Wednesday, November 5, 2014

UNFOLD YOUR MAT, UNFOLD YOURSELF

It's said that yoga can open up a person. It did that for me, and out came 270 pages! My book is up on Amazon (available here)! It's a collection of my essays, edited into sections of 15 Healing Truths. I am very grateful to my teachers and my fellow yogis and my readers for helping to make this happen. 

Monday, September 22, 2014

Strength

Put a little love in your heart. And the world will be a better place. ~ Put A Little Love In Your Heart, Dolly Parton


How long does it take to strengthen a heart?

I think that depends on what kind of shape it’s in and whether it is a strong one in the first place. 

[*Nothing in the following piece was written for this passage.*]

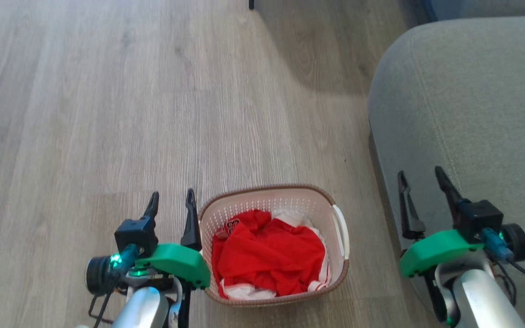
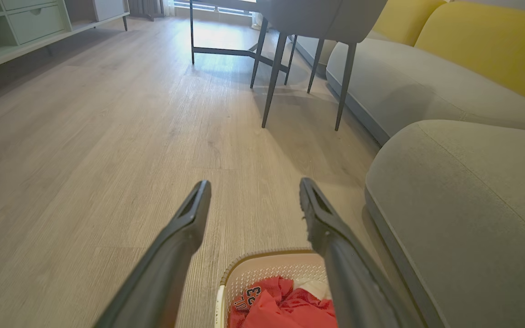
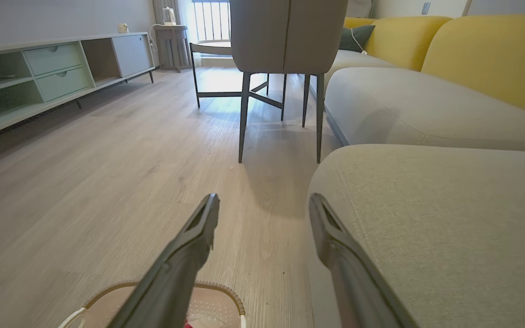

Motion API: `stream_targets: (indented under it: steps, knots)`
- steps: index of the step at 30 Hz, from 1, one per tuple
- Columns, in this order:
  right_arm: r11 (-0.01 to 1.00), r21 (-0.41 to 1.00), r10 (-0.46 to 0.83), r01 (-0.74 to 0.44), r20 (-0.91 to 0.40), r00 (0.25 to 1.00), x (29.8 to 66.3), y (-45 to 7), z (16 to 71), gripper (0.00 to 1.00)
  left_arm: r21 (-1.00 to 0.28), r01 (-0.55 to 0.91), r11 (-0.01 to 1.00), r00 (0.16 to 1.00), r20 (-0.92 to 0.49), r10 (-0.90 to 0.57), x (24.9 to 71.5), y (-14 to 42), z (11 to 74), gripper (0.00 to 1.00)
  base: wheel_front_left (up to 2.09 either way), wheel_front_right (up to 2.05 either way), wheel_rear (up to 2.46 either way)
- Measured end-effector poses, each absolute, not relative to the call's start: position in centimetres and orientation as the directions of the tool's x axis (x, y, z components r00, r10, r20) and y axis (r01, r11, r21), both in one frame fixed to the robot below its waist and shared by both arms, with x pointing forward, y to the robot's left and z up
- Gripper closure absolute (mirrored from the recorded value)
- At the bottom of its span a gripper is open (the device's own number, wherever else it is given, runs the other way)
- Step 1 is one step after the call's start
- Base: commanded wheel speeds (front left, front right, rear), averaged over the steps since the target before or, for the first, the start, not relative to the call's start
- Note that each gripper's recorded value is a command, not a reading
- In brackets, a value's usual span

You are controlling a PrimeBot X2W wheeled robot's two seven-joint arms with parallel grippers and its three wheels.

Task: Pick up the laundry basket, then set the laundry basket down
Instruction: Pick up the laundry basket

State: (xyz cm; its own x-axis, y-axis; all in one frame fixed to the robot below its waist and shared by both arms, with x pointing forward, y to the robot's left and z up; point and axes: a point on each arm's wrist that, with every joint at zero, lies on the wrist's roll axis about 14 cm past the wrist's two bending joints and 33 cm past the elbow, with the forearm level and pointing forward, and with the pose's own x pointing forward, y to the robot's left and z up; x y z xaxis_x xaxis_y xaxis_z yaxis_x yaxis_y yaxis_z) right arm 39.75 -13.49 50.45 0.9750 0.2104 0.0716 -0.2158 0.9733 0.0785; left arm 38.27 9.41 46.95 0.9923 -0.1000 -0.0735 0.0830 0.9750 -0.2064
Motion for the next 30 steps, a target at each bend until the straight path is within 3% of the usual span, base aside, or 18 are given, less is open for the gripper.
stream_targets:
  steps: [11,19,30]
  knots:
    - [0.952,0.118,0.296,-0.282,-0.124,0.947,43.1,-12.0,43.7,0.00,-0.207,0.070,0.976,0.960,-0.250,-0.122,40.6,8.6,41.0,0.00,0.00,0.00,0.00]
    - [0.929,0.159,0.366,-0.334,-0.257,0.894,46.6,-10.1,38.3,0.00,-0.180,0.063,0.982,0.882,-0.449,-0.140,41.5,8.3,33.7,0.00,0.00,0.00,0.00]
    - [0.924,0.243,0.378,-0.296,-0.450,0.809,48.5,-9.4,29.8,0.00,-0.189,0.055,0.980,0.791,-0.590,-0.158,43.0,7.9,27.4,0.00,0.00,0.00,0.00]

The heart is a powerful muscular organ that never rests. It beats continuously throughout a lifetime, and so it’s important to provide it with the necessary nourishment, especially if it’s a big one.

I’ve been trying to strengthen my heart.

It’s a long overdue effort, but apparently my strategy to date hasn’t been the most effective. I’ve basically preserved mine rather than fortified it, and it can’t get stronger without the proper nutrients.

Yoga has worked on my body, and for the first time I’ve got some muscles going on. I could feel them especially in the beginning, when I first started practicing. I remember the aches as every muscle took note of the poses and, even now, my muscles can still hold the memory of a practice, reminding me afterwards of how hard they have worked.

These days, I feel strong, and I am strong, and I make it a point to practice as often as I can, so that I can get even stronger.

And I think it’s affecting my heart.

For the first time in a long time, I can feel some aches there, too, as if my heart has been working as hard as the rest of me.

The other day, at yoga, we moved through the practice in an unusual way. Instead of our regular vinyasas, we did rolling ones, otherwise known as Water Wheels. And we first prepared with a warm up, moving in slow motion from Down Dog into Plank, tilting our chins to our chests, doming our backs and rolling out our spines until we were fully extended. From there, we lifted our chins and brought our hearts forth before tucking again to bring our hearts under. We alternated between these movements, warming up our bodies and warming up our hearts.

I liked practicing in this way, but I didn’t think too much about it at the time. I just moved slowly and with care, concentrating more on keeping my arms straight as I rounded my spine in much the same action as Cow pose, and then arched it in much the same action as Cat pose.

And then came the Water Wheels, and I dipped my knees, and finally bent my elbows as I lowered my chest and then my chin all the way to the ground before pulling into Up Dog and crouching back and through, my heart skimming the floor before making my way back into Down Dog.

Throughout this practice, we continued to dip our hearts, and I did so while unaware. I really just continued to concentrate on the rest of my body, listening to the instructions as to what to do with my legs and my arms and even my navel, pressing it in to tighten my core.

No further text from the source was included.